Monday, July 25, 2011

A Framework for K-12 Science Education: Practices, Crosscutting Concepts, and Core Ideas

A Framework for K-12 Science Education: Practices, Crosscutting Concepts, and Core Ideas

http://www8.nationalacademies.org/onpinews/newsitem.aspx?RecordID=13165

"WASHINGTON – A report (http://www.nap.edu/catalog.php?record_id=13165) released [July 19, 2011] by the National Research Council presents a new framework for K-12 science education that identifies the key scientific ideas and practices all students should learn by the end of high school.  The framework will serve as the foundation for new K-12 science education standards, to replace those issued more than a decade ago.  The National Research Council is the operating arm of the National Academy of Sciences and National Academy of Engineering; all three are independent, nongovernmental organizations.
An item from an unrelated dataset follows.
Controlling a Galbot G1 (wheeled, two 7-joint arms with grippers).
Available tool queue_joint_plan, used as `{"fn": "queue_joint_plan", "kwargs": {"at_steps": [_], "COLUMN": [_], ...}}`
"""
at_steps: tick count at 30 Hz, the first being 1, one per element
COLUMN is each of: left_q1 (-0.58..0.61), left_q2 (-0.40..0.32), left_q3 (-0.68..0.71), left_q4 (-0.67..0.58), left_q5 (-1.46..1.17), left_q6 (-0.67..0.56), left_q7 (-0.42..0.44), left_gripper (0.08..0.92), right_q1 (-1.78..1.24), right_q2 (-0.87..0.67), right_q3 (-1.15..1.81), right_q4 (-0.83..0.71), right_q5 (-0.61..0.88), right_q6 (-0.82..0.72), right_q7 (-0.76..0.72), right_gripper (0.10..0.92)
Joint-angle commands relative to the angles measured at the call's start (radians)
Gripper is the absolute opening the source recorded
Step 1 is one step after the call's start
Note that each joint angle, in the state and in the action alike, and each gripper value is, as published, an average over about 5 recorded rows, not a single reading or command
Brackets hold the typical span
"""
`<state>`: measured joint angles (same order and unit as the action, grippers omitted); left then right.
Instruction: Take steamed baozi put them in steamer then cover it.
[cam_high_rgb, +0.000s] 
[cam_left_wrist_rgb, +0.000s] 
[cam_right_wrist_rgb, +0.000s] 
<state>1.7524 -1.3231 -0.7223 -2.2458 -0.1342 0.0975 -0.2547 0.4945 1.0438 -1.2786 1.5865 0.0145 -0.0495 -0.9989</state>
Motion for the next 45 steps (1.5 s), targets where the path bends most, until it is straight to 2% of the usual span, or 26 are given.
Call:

The committee that wrote the report sees the need for significant improvements in how science is taught in the U.S. [emphasis added]  The new framework is designed to help students gradually deepen their knowledge of core ideas in four disciplinary areas over multiple years of school, rather than acquire shallow knowledge of many topics.  And it strongly emphasizes the practices of science – helping students learn to plan and carry out investigations, for example, and to engage in argumentation from evidence."